Why do so many flowers have pistils with long styles and anthers with long filaments? Natural selection has favored length in both of these floral organs, probably because length increases the likelihood of successful pollination. Long filaments may bring the anthers into contact with insect bodies, or they may place the anthers in a better position to catch the wind. Similar arguments apply to long styles.

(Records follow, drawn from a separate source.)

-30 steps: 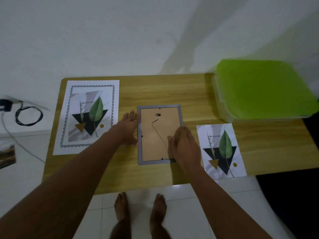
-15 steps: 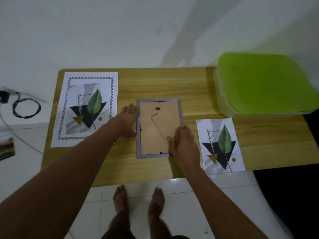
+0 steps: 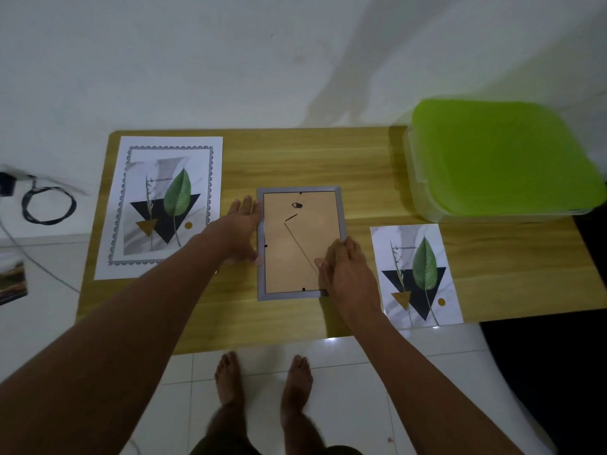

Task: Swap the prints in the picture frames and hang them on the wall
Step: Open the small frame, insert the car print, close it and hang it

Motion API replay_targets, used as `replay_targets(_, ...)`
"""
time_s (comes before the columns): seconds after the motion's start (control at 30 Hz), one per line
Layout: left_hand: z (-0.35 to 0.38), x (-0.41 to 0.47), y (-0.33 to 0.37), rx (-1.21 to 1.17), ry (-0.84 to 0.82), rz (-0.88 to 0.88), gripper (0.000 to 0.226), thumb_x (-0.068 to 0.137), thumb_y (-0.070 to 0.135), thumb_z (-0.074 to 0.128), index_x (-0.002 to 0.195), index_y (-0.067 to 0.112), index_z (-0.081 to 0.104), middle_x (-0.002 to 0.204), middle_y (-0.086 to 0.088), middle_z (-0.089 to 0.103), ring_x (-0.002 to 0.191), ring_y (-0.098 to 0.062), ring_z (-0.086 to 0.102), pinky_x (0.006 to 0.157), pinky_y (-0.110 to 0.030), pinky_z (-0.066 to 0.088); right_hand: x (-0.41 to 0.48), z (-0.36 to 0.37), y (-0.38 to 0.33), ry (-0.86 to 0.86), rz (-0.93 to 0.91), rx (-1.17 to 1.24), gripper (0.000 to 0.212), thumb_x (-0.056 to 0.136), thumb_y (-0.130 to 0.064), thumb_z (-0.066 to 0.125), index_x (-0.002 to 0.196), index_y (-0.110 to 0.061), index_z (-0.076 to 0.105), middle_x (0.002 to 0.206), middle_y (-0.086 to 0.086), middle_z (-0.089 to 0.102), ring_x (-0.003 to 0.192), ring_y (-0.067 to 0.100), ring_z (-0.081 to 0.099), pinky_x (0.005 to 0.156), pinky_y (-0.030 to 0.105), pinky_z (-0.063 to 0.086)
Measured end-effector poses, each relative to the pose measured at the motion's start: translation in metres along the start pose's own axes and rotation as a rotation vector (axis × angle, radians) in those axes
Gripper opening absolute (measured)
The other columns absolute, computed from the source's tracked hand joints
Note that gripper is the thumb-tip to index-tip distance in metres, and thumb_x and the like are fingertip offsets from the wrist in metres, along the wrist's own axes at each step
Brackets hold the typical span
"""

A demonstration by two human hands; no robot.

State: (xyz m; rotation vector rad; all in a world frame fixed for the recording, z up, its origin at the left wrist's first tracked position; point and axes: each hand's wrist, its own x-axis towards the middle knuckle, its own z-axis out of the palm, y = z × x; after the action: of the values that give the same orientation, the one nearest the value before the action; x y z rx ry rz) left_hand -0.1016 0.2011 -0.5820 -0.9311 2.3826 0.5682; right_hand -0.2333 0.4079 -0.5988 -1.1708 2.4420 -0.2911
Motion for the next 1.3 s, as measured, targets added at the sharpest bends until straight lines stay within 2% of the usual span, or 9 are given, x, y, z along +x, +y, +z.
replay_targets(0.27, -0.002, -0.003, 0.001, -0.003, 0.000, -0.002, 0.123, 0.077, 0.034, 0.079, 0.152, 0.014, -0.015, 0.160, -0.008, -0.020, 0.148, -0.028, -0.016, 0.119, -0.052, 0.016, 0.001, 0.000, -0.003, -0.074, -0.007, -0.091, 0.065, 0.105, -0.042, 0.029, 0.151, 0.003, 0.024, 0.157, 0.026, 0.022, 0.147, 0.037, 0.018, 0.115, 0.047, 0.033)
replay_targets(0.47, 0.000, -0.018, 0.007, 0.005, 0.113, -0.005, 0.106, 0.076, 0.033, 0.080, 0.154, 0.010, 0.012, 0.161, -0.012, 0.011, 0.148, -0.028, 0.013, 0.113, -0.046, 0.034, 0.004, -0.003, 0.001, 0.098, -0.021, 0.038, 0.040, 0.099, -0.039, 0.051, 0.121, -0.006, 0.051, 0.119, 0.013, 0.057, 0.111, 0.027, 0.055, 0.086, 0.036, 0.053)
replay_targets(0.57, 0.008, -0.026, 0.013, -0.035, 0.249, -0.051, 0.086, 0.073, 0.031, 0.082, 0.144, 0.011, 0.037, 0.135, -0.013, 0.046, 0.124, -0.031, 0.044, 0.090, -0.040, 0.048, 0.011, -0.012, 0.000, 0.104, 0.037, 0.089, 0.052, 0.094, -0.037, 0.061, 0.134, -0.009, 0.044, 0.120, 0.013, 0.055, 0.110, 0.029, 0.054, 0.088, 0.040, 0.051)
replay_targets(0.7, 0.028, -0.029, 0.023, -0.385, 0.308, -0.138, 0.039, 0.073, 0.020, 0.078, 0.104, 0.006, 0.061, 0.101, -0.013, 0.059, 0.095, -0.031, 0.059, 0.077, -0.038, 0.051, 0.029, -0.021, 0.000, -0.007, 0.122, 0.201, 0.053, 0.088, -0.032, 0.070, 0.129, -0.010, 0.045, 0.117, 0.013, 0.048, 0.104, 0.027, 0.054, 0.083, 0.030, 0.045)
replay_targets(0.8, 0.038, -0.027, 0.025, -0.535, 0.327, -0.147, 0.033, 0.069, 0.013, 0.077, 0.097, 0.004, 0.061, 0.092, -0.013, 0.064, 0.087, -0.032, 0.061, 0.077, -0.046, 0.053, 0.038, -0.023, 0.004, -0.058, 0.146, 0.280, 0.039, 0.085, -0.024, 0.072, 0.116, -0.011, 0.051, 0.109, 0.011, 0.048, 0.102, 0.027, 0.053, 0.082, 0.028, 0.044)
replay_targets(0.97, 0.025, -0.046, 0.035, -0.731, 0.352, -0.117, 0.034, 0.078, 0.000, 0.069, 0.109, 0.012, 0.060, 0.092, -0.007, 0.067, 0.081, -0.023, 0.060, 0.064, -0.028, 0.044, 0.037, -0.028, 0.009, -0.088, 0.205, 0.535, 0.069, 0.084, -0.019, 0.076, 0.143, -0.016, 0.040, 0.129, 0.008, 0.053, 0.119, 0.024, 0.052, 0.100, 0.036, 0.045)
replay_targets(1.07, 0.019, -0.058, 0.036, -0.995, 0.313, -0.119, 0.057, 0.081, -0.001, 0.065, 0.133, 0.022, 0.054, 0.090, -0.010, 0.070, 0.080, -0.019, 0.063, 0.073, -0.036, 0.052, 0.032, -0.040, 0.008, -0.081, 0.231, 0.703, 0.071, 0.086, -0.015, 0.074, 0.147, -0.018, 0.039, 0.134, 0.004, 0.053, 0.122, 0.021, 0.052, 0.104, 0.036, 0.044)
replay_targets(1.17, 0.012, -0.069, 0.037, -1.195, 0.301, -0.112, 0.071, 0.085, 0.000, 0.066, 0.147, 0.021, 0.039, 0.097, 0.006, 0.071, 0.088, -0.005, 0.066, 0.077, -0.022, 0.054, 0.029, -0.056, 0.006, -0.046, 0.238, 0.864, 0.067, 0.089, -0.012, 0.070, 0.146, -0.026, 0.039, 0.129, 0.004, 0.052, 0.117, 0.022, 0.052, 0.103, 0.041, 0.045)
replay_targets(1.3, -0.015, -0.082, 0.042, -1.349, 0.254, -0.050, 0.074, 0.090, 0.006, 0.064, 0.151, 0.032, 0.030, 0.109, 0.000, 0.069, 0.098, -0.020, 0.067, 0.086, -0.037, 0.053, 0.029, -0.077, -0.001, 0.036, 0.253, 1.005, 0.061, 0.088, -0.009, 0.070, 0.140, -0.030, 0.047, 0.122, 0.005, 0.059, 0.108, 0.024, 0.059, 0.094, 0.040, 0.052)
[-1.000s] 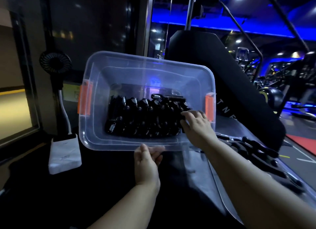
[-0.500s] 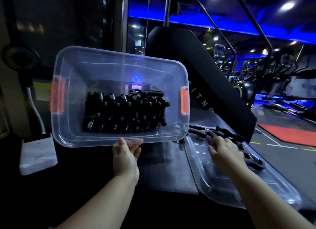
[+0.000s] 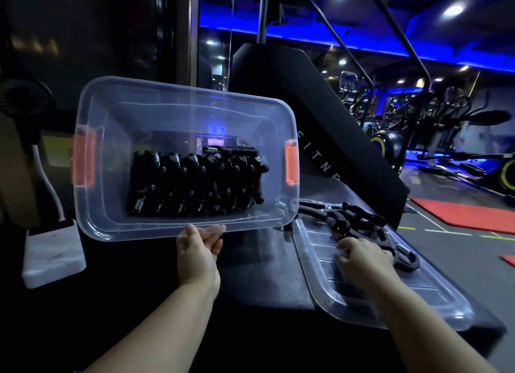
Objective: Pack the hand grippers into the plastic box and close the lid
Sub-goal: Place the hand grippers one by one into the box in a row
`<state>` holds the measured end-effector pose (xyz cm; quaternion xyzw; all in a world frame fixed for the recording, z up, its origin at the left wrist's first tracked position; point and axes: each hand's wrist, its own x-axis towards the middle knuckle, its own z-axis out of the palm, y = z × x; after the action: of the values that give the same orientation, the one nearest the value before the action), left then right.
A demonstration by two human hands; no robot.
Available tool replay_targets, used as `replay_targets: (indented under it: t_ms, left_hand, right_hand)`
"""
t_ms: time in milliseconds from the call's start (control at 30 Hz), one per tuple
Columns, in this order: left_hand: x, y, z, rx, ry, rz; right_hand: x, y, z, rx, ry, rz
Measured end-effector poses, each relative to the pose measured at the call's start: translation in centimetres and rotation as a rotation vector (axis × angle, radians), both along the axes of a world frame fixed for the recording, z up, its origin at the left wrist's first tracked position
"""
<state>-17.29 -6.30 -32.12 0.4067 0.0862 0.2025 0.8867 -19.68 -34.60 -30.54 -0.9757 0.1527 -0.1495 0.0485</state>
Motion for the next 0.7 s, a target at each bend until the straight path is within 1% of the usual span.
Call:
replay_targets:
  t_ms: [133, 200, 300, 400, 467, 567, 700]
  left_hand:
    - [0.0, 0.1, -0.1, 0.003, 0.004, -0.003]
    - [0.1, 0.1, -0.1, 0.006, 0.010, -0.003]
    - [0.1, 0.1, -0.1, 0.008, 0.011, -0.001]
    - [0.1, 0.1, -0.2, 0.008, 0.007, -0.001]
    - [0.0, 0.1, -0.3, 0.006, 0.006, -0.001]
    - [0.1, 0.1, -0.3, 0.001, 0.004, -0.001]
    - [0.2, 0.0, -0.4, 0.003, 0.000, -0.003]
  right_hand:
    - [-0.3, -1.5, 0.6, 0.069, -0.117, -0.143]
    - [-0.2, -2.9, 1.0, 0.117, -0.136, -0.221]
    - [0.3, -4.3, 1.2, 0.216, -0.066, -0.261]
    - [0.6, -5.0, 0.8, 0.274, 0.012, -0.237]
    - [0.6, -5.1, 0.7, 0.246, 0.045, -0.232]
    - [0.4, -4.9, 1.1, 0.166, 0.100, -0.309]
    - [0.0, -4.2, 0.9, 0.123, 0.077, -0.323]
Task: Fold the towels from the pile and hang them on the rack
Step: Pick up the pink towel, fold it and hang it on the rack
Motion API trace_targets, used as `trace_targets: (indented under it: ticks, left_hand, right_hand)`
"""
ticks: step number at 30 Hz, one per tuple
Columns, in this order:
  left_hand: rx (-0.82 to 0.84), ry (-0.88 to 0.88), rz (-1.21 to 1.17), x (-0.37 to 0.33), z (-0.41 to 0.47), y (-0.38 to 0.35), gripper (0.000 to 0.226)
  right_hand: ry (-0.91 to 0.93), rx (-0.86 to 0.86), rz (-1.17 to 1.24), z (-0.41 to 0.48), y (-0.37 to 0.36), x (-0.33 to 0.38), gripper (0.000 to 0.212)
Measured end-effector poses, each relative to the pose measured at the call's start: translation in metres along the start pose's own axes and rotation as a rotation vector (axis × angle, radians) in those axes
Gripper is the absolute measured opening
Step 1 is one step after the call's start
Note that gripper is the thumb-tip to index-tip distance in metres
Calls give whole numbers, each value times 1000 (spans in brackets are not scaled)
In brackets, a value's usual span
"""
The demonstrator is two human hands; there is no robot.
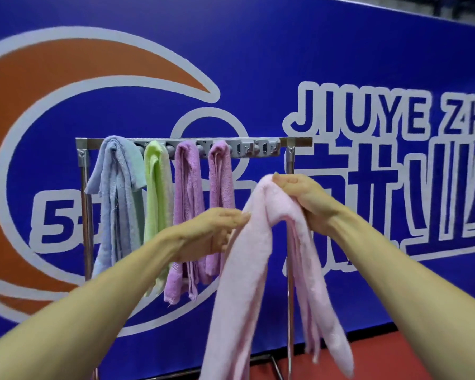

A perfect flower represents a compromise of sorts. On the one hand, by attracting a pollinating bird or insect, the plant is attending to both its female and male functions with a single flower type, whereas plants with imperfect flowers must create that attraction twice—once for each type of flower. On the other hand, the perfect flower can result in self-pollination, which is usually disadvantageous. Another potential problem is that the female and male functions might interfere with each other—for example, the stigma might be placed so as to make it difficult for pollinators to reach the anthers, thus reducing the export of pollen to other flowers.

Might there be a way around these problems? One solution is seen in the bush monkeyflower (Mimulus aurantiacus), which is pollinated by hummingbirds. Its flower has a stigma that initially serves as a screen, hiding the anthers (Figure 28.13). Once a hummingbird touches the stigma, however, one of the stigma’s two lobes is retracted, so that subsequent hummingbird visitors pick up pollen from the previously screened anthers. Thus the first bird to visit the flower transfers pollen from another plant to the stigma. Later visitors pick up pollen from the now-accessible anthers, fulfilling the flower’s male function. Figure 28.14 describes the experiment that revealed the function of this mechanism.